Transcriptomic exploration of the coleopteran wings reveals insight into the mechanisms underlying evolution of the novel elytron structure 

The acquisition of morphologically novel structures and their subsequent diversification is central to evolution, yet the molecular mechanisms that underlie this process are still elusive. The unique forewings of beetles (called elytra) can serve as a powerful model to study these mechanisms. In the past, the orthologs of genes important for Drosophila wing formation served as the starting point for studies examining the evolution of elytra (called a candidate gene approach). Although effective, candidate gene lists are finite and can only explore genes that are evolutionarily maintained across species. In an effort to move fully away from candidate genes, we used RNA sequencing (RNAseq) to explore the wing transcriptomes of Tribolium during their development.

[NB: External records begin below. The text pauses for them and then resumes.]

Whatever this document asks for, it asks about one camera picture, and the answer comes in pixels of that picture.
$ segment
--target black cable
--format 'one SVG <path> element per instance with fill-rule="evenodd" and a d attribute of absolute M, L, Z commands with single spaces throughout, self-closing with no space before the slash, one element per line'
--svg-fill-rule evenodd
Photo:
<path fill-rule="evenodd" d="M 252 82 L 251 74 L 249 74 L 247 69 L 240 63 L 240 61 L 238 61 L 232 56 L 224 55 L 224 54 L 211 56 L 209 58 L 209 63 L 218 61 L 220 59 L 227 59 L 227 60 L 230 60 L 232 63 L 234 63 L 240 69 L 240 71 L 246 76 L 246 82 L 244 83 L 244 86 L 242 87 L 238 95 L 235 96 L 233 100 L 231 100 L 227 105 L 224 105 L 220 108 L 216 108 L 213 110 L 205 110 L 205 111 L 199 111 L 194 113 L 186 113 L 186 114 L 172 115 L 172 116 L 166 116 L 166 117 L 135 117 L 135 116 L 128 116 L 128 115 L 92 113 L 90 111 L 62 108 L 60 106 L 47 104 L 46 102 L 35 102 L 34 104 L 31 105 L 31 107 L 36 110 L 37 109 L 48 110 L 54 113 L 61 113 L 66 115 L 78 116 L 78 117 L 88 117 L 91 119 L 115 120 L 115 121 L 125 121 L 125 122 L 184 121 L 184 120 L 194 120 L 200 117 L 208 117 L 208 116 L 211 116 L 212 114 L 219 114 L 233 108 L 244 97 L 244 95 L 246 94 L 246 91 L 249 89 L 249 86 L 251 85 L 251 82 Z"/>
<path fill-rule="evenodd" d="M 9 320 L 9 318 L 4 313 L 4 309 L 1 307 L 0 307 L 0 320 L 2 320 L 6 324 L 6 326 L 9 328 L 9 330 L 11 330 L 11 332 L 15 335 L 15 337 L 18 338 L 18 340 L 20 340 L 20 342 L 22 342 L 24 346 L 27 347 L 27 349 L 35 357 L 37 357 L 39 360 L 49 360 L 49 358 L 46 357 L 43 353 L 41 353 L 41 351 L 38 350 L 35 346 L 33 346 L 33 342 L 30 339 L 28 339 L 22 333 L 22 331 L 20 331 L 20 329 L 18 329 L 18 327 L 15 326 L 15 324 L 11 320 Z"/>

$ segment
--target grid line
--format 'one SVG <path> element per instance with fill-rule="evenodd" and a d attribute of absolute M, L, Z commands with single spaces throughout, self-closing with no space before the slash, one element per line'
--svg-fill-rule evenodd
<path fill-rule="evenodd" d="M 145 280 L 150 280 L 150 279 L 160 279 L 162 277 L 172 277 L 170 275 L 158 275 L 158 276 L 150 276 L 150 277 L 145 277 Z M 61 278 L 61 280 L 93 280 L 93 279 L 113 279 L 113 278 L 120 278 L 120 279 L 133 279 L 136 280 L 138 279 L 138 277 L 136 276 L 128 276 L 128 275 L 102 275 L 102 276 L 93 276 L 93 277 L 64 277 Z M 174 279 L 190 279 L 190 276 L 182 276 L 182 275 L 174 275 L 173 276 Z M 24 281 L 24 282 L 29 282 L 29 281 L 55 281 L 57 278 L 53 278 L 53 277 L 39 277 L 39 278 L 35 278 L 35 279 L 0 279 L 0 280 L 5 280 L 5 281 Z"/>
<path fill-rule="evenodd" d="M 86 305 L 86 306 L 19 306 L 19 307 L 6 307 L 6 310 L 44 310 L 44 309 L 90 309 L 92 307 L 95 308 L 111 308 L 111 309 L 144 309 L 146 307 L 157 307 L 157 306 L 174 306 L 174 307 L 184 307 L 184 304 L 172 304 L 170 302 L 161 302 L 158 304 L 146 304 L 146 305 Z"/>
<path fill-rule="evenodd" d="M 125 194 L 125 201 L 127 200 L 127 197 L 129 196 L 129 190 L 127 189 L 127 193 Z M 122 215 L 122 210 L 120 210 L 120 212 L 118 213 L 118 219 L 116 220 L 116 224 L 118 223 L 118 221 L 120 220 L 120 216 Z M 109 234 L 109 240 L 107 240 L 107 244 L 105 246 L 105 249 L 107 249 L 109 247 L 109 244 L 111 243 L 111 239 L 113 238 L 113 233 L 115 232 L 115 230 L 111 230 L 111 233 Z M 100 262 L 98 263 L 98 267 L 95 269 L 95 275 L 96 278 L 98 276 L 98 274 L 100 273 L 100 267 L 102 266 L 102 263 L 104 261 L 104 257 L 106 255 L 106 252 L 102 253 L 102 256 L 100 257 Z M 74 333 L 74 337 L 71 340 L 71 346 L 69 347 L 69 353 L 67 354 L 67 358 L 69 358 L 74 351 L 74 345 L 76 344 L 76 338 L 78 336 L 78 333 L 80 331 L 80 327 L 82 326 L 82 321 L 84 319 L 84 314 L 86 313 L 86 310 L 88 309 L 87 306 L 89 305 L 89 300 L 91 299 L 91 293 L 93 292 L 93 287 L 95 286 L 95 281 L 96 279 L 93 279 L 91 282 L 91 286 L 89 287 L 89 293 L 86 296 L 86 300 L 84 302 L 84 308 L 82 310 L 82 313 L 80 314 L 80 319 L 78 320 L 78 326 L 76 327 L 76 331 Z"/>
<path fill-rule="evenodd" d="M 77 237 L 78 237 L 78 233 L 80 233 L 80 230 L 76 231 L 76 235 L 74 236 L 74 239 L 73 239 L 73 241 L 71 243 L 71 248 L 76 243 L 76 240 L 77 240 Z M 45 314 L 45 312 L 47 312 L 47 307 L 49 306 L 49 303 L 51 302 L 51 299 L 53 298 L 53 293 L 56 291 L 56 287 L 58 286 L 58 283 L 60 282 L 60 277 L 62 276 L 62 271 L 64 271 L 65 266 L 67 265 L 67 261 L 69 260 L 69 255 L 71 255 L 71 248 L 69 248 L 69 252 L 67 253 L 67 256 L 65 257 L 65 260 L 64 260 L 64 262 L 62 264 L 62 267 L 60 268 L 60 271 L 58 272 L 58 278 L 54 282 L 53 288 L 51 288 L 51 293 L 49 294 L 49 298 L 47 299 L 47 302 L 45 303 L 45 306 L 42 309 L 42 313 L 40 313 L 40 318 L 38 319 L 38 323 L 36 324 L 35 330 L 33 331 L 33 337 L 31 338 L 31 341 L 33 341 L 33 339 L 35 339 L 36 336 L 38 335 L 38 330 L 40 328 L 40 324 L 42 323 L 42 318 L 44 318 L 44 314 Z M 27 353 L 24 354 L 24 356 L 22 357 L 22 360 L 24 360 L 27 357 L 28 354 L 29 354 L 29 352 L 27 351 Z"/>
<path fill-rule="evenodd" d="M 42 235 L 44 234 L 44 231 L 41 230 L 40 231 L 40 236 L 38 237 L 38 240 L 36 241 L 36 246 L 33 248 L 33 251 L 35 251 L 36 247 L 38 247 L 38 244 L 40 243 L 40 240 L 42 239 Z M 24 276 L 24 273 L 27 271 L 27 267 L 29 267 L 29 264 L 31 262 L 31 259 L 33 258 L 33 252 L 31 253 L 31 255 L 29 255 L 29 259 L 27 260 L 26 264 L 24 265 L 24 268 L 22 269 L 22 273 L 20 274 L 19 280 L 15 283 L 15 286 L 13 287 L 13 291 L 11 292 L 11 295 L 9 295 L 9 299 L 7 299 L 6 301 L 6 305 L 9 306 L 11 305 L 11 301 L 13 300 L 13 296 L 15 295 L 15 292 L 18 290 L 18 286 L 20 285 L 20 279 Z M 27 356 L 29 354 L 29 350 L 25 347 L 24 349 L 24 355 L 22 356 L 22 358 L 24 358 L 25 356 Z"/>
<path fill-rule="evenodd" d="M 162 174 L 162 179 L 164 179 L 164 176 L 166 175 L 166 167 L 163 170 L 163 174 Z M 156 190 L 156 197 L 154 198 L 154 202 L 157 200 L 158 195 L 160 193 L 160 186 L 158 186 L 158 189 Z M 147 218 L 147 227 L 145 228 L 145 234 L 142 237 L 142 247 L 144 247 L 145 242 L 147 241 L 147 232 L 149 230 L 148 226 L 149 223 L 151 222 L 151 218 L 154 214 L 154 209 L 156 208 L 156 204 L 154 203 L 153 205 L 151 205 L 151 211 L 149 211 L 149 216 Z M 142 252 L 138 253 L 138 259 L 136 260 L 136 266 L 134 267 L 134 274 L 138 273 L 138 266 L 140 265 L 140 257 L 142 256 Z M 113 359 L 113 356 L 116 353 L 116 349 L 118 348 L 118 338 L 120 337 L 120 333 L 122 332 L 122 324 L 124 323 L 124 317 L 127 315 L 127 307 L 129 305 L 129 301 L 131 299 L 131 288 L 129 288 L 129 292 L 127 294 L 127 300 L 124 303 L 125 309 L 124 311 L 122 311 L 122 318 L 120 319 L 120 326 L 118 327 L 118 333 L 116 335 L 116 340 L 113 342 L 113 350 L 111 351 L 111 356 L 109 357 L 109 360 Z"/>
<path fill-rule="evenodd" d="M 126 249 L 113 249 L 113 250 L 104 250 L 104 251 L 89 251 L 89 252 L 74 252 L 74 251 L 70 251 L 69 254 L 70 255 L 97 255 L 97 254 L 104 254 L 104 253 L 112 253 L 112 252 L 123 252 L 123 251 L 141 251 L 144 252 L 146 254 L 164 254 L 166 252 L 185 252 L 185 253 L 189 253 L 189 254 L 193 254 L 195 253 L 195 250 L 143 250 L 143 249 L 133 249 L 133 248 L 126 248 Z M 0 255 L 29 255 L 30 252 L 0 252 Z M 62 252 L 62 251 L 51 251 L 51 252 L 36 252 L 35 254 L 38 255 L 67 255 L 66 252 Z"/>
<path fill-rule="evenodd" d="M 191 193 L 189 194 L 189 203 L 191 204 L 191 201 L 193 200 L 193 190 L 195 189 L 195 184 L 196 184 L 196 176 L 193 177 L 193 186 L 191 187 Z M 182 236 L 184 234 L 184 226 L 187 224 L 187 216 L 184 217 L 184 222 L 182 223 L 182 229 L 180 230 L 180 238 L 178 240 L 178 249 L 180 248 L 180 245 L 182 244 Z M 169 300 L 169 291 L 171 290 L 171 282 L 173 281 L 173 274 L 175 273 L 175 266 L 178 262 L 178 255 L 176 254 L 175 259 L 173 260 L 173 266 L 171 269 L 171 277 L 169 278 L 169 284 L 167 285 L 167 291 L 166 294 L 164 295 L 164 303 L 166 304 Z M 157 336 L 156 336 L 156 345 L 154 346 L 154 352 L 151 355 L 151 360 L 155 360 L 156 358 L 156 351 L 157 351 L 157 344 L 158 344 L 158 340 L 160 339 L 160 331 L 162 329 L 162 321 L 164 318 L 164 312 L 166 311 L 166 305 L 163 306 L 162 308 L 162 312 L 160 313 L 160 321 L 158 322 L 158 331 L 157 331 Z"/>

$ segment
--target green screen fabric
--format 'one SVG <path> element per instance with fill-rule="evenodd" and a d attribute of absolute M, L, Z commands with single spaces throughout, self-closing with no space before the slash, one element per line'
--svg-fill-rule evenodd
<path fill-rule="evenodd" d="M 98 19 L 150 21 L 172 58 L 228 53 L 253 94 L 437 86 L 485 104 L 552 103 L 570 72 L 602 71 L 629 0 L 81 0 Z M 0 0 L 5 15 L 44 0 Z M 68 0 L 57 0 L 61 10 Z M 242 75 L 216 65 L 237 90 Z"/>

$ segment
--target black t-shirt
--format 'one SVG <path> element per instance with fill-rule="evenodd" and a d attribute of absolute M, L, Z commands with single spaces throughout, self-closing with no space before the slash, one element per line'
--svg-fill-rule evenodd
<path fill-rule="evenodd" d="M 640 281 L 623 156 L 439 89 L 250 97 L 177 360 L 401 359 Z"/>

Using this approach, I have revealed genes enriched in Tribolium elytra (57 genes) as well as genes in the more 'typical' hindwings (29 genes). Impressively, over a third of the hindwing enriched genes were candidate genes, which have been analyzed previously in Tribolium. I also performed a parallel RNAseq analysis in a second beetle species (Dorcus hopei) and compared our results to Tribolium to reveal conserved coleopteran elytron and hindwing enriched genes. Although the overlap was limited, key wing candidate genes were conserved between the two species. Additionally, in both beetles, we discovered patterns in our RNAseq that suggested that the elytra and hindwing transcriptomes were highly similar at any given developmental time point, yet broadly dynamic over even short variations in developmental time. Ultimately, the function of most genes revealed by RNAseq were unknown (non-candidate genes). To go beyond in silico-based approaches we used RNA interference-based gene knockdown (RNAi) to evaluate the function of a subset of these genes in Tribolium. RNAi revealed genes with roles in forming various aspects of the elytron unique morphology, such as pigmentation, hardening, sensory structure, and vein formation. In summary, we used RNAseq and RNAi to reveal and functionally test genes enriched in coleopteran elytron tissue without relying on Drosophila­­-based candidate genes. These analyses have provided insight into the formation of a morphologically novel structure and the mechanisms underlying this critical evolutionary process.